Let's cut the bullshit: BEAM isn't fast for CPU-heavy work. It's about as fast as Python, which means slow as shit for number crunching. But that's not the point - BEAM is built for latency and fault tolerance, not raw speed.
But BEAM has two performance superpowers that make it worth the tradeoff:
- Concurrency is very cheap - you can spawn 200,000+ concurrent processes like it's nothing
- VM is optimized for latency - per-process heap with no global stop-the-world, pre-emptive scheduling
This design proved its worth at scale: WhatsApp handles 40+ billion messages daily and Discord stores billions of messages using the same BEAM foundation that powers Gleam.
Memory Layout That Actually Matters
Every BEAM process gets four blocks of memory:
- Stack: Return addresses, function arguments, local variables
- Heap: Larger structures like lists and tuples
- Message area (mailbox): Messages from other processes
- Process Control Block: Process metadata
Each process burns about 2KB minimum, which sounds expensive until you realize you can spawn hundreds of thousands without your server catching fire.

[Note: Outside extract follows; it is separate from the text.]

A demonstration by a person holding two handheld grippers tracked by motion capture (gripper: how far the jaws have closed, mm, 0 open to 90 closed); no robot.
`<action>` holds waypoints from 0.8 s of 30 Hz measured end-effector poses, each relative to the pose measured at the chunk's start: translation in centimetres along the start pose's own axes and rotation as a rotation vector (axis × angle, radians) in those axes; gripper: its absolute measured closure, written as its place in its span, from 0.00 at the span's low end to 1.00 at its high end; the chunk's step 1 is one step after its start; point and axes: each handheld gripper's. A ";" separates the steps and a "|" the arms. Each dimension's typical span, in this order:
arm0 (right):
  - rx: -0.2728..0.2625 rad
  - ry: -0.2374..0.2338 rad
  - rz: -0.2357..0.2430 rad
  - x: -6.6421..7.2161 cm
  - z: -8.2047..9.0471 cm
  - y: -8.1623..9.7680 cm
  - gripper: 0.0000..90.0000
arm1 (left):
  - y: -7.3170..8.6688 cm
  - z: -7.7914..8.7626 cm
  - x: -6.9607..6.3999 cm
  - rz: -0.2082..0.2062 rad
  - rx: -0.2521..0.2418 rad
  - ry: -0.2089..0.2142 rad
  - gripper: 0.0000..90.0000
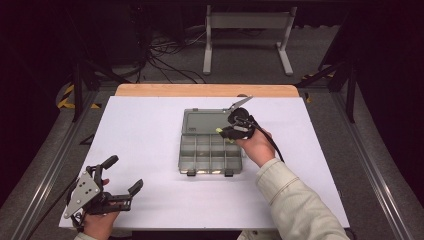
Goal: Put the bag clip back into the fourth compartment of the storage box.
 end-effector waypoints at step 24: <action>0.015 -0.018 -0.057 -1.1 -1.5 2.4 0.86 | 0.0 0.0 0.0 -0.001 0.001 0.004 0.00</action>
Point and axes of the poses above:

This lightweight process model is nothing like OS threads - it's what lets BEAM handle insane concurrency.
Why Your Gleam App Is Probably Slow
Pattern matching overhead: Gleam's pattern matching is powerful but not free. Efficient compilation of pattern matching is a surprisingly challenging problem, and complex nested patterns can create expensive dispatch trees.

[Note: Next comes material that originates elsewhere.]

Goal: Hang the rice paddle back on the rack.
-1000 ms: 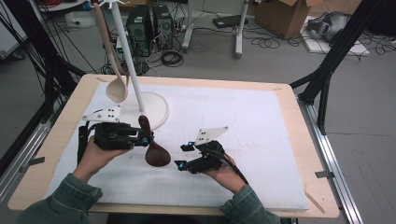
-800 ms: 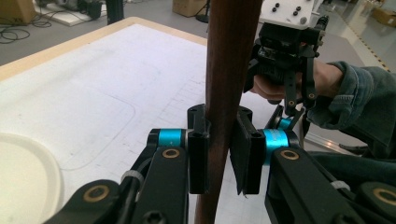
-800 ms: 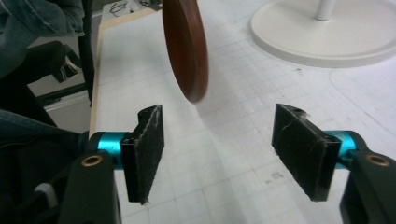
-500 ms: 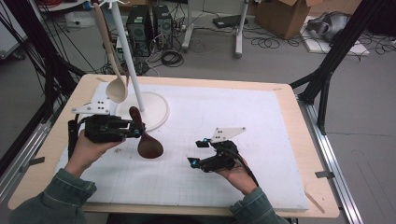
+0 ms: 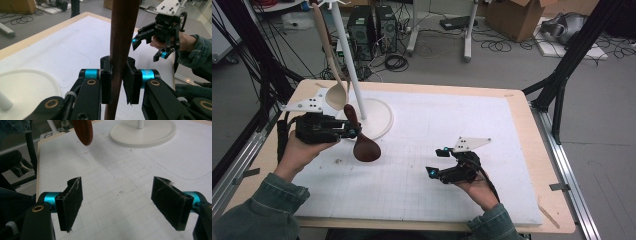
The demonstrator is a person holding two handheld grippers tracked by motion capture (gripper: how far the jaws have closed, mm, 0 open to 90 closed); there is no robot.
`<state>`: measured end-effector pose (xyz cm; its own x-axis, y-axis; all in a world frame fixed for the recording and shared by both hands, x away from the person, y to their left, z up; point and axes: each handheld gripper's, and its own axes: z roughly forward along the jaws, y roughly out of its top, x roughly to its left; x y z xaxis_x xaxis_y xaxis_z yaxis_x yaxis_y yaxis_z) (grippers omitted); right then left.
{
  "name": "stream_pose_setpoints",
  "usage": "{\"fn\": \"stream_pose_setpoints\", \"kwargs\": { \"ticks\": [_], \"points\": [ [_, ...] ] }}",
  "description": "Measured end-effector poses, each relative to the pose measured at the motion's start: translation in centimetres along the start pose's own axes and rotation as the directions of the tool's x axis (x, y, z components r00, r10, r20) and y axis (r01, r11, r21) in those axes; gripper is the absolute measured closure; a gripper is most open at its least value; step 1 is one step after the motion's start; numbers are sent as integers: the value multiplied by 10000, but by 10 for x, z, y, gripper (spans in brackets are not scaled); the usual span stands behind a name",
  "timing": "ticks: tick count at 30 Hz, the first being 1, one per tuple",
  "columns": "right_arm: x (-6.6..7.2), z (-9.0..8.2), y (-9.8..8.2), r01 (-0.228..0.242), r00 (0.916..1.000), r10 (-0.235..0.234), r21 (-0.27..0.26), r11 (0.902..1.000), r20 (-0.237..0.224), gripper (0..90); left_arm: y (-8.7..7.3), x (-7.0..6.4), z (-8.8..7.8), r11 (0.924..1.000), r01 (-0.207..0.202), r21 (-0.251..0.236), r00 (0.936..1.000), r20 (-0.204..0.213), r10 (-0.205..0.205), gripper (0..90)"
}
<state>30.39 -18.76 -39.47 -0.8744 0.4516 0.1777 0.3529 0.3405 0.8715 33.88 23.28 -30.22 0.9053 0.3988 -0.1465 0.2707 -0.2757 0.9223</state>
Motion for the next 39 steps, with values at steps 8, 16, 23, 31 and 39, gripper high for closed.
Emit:
{"fn": "stream_pose_setpoints", "kwargs": {
  "ticks": [8,16,23,31,39],
  "points": [
    [-2,-13,-4,-156,9993,157,-25,9999,344,232,11,5,-11,9998,-185,58,9997,-159,186,776],
    [-5,-20,-8,-278,9980,276,41,9996,565,228,27,12,-22,9998,-189,-54,9994,-305,187,776],
    [-7,-25,-9,-294,9979,291,33,9996,580,226,48,20,-33,9995,-287,-134,9981,-555,279,776],
    [-11,-32,-11,-407,9969,412,-93,9991,670,218,72,28,-39,9995,-307,-41,9976,-629,304,776],
    [-12,-36,-11,-376,9969,390,-216,9991,690,215,94,37,-52,9996,-223,-168,9957,-905,207,776]
  ]
}}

List operations: Gleam lists are linked lists, not arrays. list.length()
is O(n), not O(1). If you're calling list.length(my_list) > 1000
, you're already fucked. I spent 6 hours debugging why our API went to shit - some genius was calling list.length()
on 50k-item lists in a hot path. Don't be that person.

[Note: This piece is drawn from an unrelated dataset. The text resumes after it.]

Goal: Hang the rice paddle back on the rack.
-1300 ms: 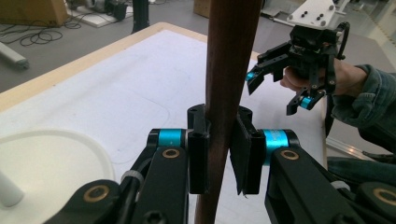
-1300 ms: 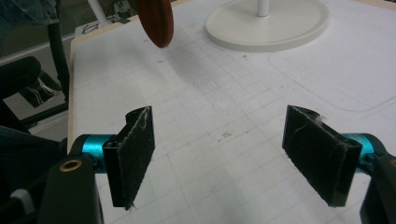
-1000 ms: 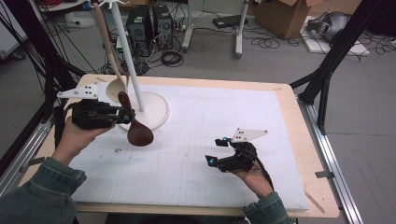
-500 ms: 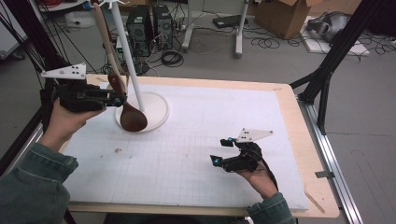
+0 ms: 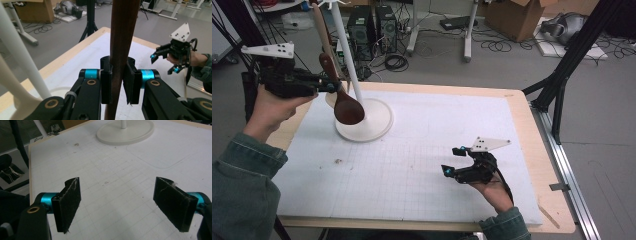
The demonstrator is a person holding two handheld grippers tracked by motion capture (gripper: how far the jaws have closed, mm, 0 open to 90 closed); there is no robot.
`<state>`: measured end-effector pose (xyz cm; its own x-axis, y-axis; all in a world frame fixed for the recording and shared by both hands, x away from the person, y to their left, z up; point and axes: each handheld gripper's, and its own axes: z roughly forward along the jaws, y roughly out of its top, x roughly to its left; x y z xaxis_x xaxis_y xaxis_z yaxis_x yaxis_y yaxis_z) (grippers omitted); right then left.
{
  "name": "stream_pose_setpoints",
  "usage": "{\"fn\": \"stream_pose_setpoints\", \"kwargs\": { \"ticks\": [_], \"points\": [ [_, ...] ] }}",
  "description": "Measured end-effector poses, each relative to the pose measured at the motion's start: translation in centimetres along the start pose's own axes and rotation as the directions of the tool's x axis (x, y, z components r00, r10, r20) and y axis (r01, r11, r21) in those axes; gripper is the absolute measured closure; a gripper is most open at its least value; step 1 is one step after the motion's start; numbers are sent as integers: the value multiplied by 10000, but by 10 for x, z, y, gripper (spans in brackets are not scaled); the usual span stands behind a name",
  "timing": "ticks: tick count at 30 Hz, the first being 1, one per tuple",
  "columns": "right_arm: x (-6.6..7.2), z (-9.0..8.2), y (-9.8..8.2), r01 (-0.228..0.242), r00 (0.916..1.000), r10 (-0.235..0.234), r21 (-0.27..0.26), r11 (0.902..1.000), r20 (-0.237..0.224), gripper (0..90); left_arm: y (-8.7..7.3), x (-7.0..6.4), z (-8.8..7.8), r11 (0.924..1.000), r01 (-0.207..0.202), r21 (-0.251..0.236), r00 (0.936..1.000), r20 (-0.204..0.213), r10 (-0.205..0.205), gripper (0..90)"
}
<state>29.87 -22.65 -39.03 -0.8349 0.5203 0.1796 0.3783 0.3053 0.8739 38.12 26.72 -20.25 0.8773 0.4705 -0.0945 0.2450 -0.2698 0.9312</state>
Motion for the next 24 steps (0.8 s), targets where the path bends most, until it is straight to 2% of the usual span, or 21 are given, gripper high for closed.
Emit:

No tail call optimization awareness: Gleam supports tail call optimization, but the compiler won't warn you when you're not using it. Writing recursive functions without proper accumulators will eat your stack.
String operations: BEAM strings are UTF-8 binaries. Concatenating strings creates new binaries every time. If you're building strings in loops, use `iodata` instead.
Performance Improvements That Actually Shipped
The Gleam team isn't sitting around - they shipped real performance wins:
- v1.11.0 got 30% faster JavaScript compilation in June 2025
- v1.12.0 enabled function inlining with conservative configuration
- Binary operations got optimized - taking a sub-slice is now constant time on JavaScript to match Erlang behavior
These aren't marketing bullshit numbers - Richard Viney actually benchmarked real workloads to prove it.
Debug Performance Issues First, Optimize Second
The `echo` keyword is your best friend for quick performance debugging:
import gleam/io
pub fn slow_function(data) {
data
|> echo("Input data size")
|> expensive_operation()
|> echo("After expensive operation")
|> another_expensive_operation()
|> echo("Final result")
}
The compiler tracks `echo` usage and will warn you if you try to publish with debug statements still in your code. Use it liberally while profiling, then remove it when you're done. The language server also provides code actions to remove all echos from a module.
Pro tip: Add timestamps to your echo statements:
import gleam/erlang/system_time
pub fn timed_operation(data) {
let start = system_time.monotonic_time()
let result = data
|> expensive_operation()
|> echo("Operation completed")
let end = system_time.monotonic_time()
let duration_ms = (end - start) / 1_000_000
io.println("Operation took " <> int.to_string(duration_ms) <> "ms")
result
}
This gives you microsecond-precision timing without external tools.